**YOUR TASK:**
From the line below that contains "Two of the axes, as" to the line that contains "Picture 601 x", repeat every line exactly, both ends included, and nothing else.

**DATA TO EXAMINE:**
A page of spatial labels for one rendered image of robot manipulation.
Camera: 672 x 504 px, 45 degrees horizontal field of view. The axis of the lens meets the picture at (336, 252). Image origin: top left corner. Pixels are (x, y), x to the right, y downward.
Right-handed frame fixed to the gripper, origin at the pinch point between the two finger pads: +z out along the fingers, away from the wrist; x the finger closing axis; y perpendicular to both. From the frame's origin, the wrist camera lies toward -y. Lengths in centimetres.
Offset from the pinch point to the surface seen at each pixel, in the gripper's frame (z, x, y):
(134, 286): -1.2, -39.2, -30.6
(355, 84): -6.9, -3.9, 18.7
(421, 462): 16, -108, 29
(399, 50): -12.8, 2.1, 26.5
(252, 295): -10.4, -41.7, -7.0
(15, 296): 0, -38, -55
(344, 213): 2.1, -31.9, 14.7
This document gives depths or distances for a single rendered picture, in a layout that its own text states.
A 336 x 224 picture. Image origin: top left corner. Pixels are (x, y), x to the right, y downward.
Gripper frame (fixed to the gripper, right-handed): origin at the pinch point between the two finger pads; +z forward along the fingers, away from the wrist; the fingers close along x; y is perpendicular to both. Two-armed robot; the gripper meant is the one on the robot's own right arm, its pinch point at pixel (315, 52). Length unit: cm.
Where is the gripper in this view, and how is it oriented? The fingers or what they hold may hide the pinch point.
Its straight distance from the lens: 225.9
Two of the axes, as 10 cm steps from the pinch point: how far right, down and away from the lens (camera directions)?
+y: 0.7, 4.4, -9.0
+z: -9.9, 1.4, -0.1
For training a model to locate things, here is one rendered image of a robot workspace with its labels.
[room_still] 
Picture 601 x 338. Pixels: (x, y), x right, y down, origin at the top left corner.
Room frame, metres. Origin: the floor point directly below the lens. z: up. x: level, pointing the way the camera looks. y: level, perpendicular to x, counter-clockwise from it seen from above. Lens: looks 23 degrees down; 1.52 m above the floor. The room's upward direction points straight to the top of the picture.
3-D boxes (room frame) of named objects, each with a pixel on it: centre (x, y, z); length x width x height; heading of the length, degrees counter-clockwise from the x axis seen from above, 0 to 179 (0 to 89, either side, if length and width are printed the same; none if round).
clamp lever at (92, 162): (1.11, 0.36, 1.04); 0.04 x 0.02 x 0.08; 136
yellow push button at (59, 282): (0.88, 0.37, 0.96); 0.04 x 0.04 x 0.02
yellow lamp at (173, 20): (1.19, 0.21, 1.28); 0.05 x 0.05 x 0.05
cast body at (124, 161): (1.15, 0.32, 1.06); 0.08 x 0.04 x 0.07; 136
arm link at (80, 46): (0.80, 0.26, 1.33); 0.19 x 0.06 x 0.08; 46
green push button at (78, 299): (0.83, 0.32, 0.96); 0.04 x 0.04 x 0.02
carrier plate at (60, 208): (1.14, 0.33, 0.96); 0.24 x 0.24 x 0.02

**WRITTEN ANSWER:**
Two of the axes, as 10 cm steps from the pinch point: how far right, down and away from the lens (camera directions)?
+y: 0.7, 4.4, -9.0
+z: -9.9, 1.4, -0.1
For training a model to locate things, here is one rendered image of a robot workspace with its labels.
[room_still] 
Picture 601 x 338. Pixels: (x, y), x right, y down, origin at the top left corner.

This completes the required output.